Rasanya manis. Lumayan untuk menghela dahaga. Semua goweser pun menyantap tanpa permisi.


Mesti antre satu persatu
Julak Yayan yang memandu di depan memang terkesan tanpa lampu reting. Ia stabil memacu sepeda dengan kecepatan sedang. Ini yang  sempat membuat sebagian anggota RGC keteteran. Namun sejumlah tantangan kecil yang memerlukan teknikal, seperti rintang akar pohon, batu-batu laterit, dan jalur sempit di lereng bukit dengan kemiringan tertentu menjadi keasyikan tersendiri. Semua dilewati dengan sempurna.
Rombongan RGC ini terasa agak lega ketika berada di kawasan Kelurahan Manggar. Pasalnya, sempat mengaspal jalan raya. Rute onroad mulus dilintasi sekira dua kilometer. Perjalanan blusukan keluar masuk perkampungan ini seakan menghindari jalan besar.

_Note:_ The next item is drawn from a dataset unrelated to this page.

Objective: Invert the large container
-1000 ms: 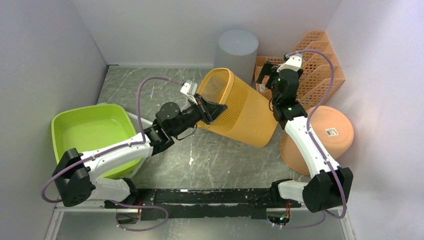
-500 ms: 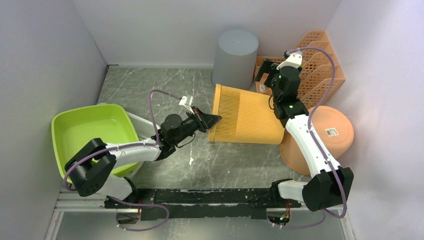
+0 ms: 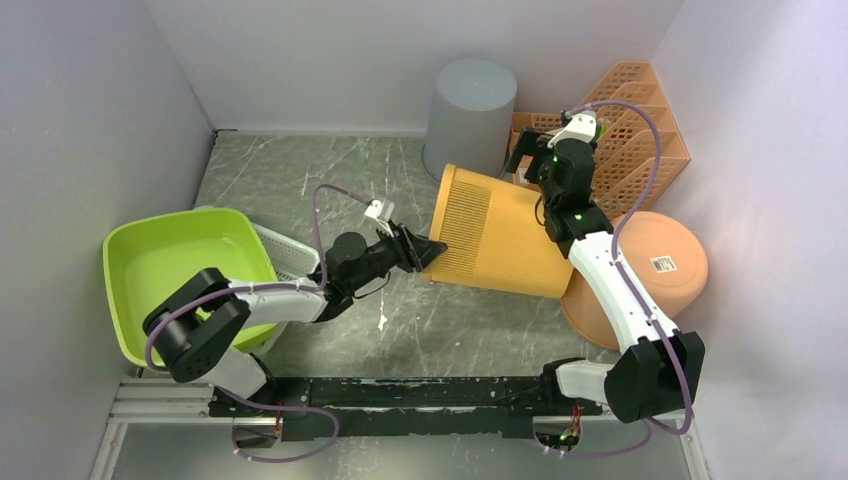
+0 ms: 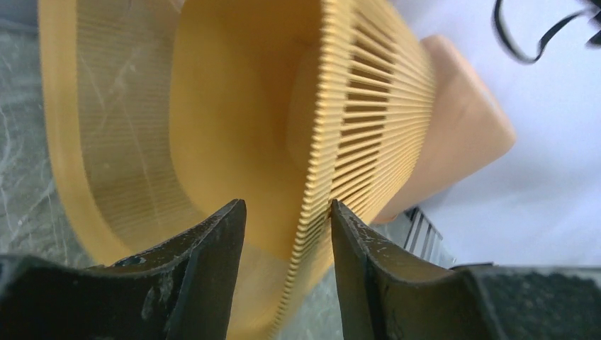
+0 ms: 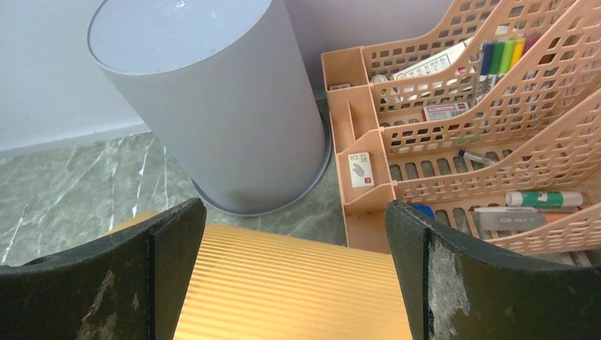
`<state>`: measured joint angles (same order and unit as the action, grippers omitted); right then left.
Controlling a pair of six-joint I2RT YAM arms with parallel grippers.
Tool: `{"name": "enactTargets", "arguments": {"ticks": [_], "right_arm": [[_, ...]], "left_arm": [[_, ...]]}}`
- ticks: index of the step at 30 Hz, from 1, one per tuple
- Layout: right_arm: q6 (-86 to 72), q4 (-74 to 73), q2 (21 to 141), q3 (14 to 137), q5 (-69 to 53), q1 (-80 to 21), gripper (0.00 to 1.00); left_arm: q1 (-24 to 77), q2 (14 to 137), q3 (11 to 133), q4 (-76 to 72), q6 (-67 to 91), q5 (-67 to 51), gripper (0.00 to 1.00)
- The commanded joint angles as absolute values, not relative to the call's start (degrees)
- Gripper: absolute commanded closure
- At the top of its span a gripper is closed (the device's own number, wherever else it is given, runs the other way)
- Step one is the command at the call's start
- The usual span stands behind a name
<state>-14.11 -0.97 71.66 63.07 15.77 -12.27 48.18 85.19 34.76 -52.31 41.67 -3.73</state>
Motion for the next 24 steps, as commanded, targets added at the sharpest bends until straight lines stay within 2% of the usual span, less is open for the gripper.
{"name": "enactTargets", "arguments": {"ticks": [1, 9, 17, 18, 24], "right_arm": [[-13.08, 0.68, 71.83, 62.23, 15.17, -11.67, 0.00], [-12.27, 1.40, 73.06, 61.87, 15.60, -11.69, 0.00], [-12.38, 1.34, 73.95, 61.74, 14.96, -11.69, 0.00], [-12.46, 1.37, 74.06, 61.77, 14.90, -11.65, 0.00], [-13.06, 1.43, 74.59, 61.48, 14.38, -11.69, 0.00]], "left_arm": [[47.83, 90.83, 33.24, -47.55, 35.97, -10.41, 0.43], [47.89, 97.24, 32.58, -59.82, 36.73, -18.18, 0.39], [47.83, 91.92, 30.67, -56.23, 29.34, -15.91, 0.02], [47.84, 90.47, 29.99, -55.20, 28.18, -15.12, 0.00], [47.88, 77.47, 29.50, -39.82, 18.08, -8.44, 0.01]]}}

Julak Yayan memimpin di pematang
Sekira pukul 9 pagi, rombongan mulai menyisir permukiman nelayan yang tak jauh dari pantai wisata Manggar. Menggowes di bawah rindang pohon nyiur, mereka terpaksa menghirup aroma yang kurang sedap, lantaran harus melantas di sela-sela bedeng dan tempat penjemuran ikan asin yang diproduksi warga setempat.

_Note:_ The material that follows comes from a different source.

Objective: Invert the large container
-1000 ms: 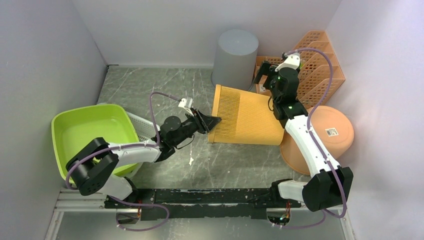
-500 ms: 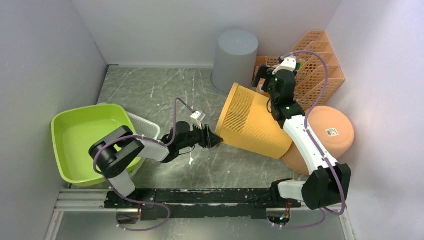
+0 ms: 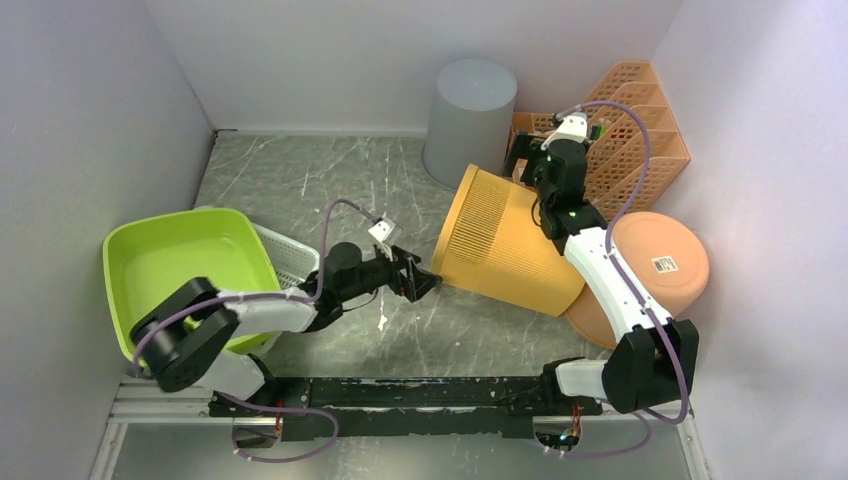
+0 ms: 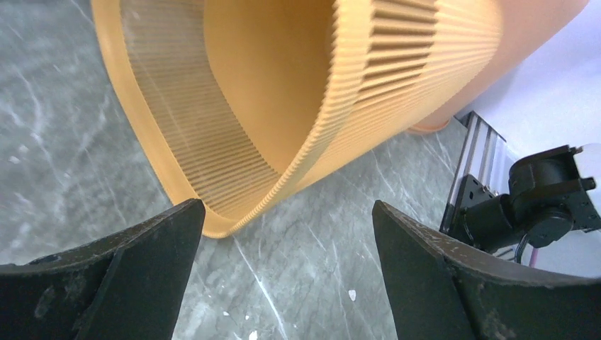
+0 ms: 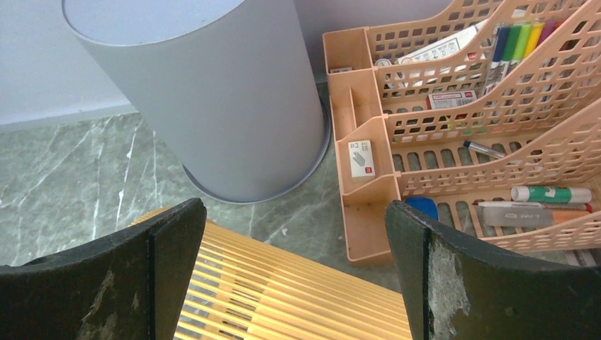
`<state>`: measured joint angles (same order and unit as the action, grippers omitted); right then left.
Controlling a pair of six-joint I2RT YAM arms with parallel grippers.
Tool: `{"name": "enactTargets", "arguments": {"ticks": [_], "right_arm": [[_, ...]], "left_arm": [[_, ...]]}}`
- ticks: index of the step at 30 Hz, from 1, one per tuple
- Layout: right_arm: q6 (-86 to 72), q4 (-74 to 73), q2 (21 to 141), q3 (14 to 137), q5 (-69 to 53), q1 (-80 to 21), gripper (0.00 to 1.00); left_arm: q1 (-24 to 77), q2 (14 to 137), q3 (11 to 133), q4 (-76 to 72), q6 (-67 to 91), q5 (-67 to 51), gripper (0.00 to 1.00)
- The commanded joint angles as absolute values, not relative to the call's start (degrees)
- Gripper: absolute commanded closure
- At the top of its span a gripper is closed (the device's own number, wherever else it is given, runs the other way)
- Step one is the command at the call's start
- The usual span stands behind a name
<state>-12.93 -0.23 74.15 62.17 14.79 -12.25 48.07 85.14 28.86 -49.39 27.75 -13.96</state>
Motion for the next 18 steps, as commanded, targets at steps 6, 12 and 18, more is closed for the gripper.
{"name": "enactTargets", "arguments": {"ticks": [6, 12, 18], "right_arm": [[-13.85, 0.59, 74.19, 62.02, 13.73, -11.61, 0.00], [-13.75, -0.18, 74.76, 63.55, 13.37, -11.71, 0.00], [-13.11, -1.45, 75.47, 67.33, 13.11, -11.68, 0.00]], "left_arm": [[47.74, 68.36, 35.60, -29.66, 11.87, -7.58, 0.00], [47.79, 73.41, 48.22, -28.87, 9.86, -14.14, 0.00], [45.81, 82.93, 56.34, -30.32, 10.91, -20.10, 0.00]]}}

Dari pantai Manggar, mereka terus menyasak ke arah matahari terbit. Kali ini melintasi situs budaya Makam Jepang yang juga menjadi objek wisata lokal. Tak ada pilihan lain, tantangan kecil seperti jembatan batang pohon pinang pun mesti dilalui. Perlu keseimbangan.


Harus seimbang
Kemudian arah keluar jalan raya Mulawarman menuju kawasan penangkaran buaya di Kelurahan Teritip. Tak jauh dari sini kembali merangsak masuk ke ladang sekitar pemukiman petani. Sampai di kawasan pesisir pantai ini surya pagi mulai meninggi. Jersey masing-masing penggowes pun sudah basah merata melekat di kulit tubuh.

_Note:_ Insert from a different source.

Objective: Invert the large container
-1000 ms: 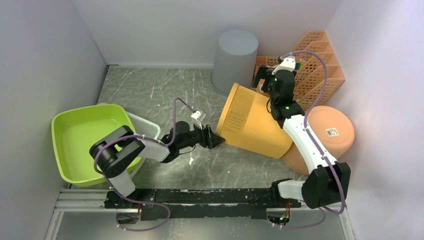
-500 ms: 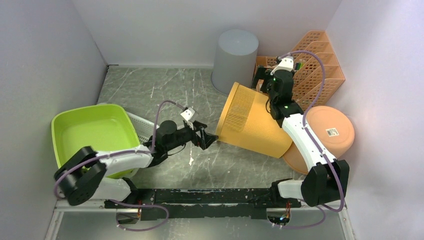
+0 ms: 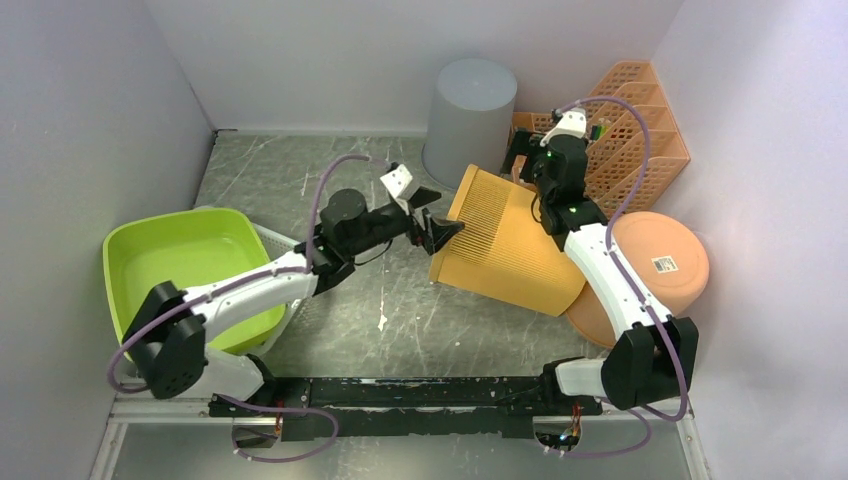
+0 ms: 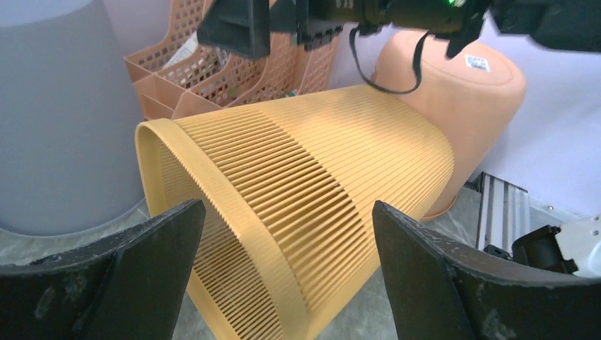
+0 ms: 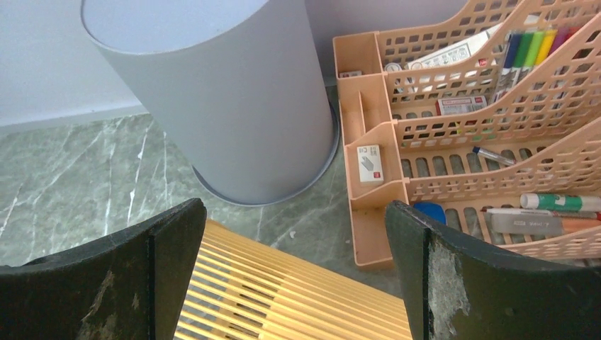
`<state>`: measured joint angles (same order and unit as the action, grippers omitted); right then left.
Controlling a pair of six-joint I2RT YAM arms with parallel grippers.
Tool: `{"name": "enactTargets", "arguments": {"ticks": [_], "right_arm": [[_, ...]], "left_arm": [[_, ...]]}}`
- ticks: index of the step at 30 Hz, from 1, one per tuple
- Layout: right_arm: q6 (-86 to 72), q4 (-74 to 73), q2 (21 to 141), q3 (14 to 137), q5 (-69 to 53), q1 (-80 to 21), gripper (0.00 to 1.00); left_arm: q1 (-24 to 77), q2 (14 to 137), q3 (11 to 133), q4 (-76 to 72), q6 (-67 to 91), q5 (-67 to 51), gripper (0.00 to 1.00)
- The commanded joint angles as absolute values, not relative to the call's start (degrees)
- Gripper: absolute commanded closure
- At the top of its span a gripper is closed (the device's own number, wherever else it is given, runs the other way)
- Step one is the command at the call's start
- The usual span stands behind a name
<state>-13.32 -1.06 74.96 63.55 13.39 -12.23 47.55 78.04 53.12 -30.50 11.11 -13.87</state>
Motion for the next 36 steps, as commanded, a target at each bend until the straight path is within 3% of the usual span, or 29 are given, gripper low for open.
{"name": "enactTargets", "arguments": {"ticks": [1, 17, 24, 25, 28, 29, 30, 32, 36], "right_arm": [[-12.98, -1.61, 75.56, 67.74, 13.34, -11.68, 0.00], [-12.04, -0.80, 76.24, 67.71, 15.34, -11.60, 0.00], [-11.43, -0.48, 75.99, 67.47, 16.51, -11.51, 0.00], [-11.36, -0.44, 75.95, 67.45, 16.75, -11.47, 0.00], [-11.17, -0.03, 75.85, 67.05, 17.37, -11.51, 0.00], [-11.16, 0.04, 75.85, 66.94, 17.52, -11.49, 0.00], [-11.09, 0.01, 75.90, 66.84, 17.65, -11.47, 0.00], [-11.00, 0.00, 76.02, 66.71, 17.83, -11.49, 0.00], [-11.18, 0.51, 75.92, 66.06, 18.05, -11.35, 0.00]], "left_arm": [[45.16, 84.14, 56.82, -31.49, 11.93, -21.34, 0.00], [41.18, 94.55, 60.61, -38.29, 18.01, -30.52, 0.00], [41.06, 98.87, 60.71, -40.77, 23.72, -35.85, 0.08], [41.12, 99.14, 60.99, -40.20, 23.88, -36.12, 0.12], [41.05, 99.46, 61.08, -40.09, 24.97, -37.29, 0.39], [41.12, 99.49, 61.04, -40.17, 25.58, -37.74, 0.51], [41.13, 99.38, 60.84, -40.47, 26.32, -38.14, 0.70], [41.09, 98.75, 59.64, -40.71, 27.26, -38.24, 0.92], [41.05, 96.26, 56.26, -39.60, 28.25, -35.64, 0.93]]}}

Tujuan berikutnya adalah kawasan tambak ikan di Kelurahan Amborawang. Mereka sempat rehat beberapa saat mengusir dehidrasi, lalu tancap gas lagi. Perlu menakar kesabaran ketika melintasi single track di pematang dan tanggul. Antar goweser tak perlu saling menyalip. Harus fokus. Bila lepas kendali di jalur gili-gili ini langsung nyebur ke air. Disinilah ketenangan teruji.
Di kawasan tersebut juga ada tambak kepiting soka. Sayangnya ketika melintas tak tampak petani memetik panen. Suasana sepi dan lengang. Hanya semilir angin berpadu terik matahari menyengat yang menyapa.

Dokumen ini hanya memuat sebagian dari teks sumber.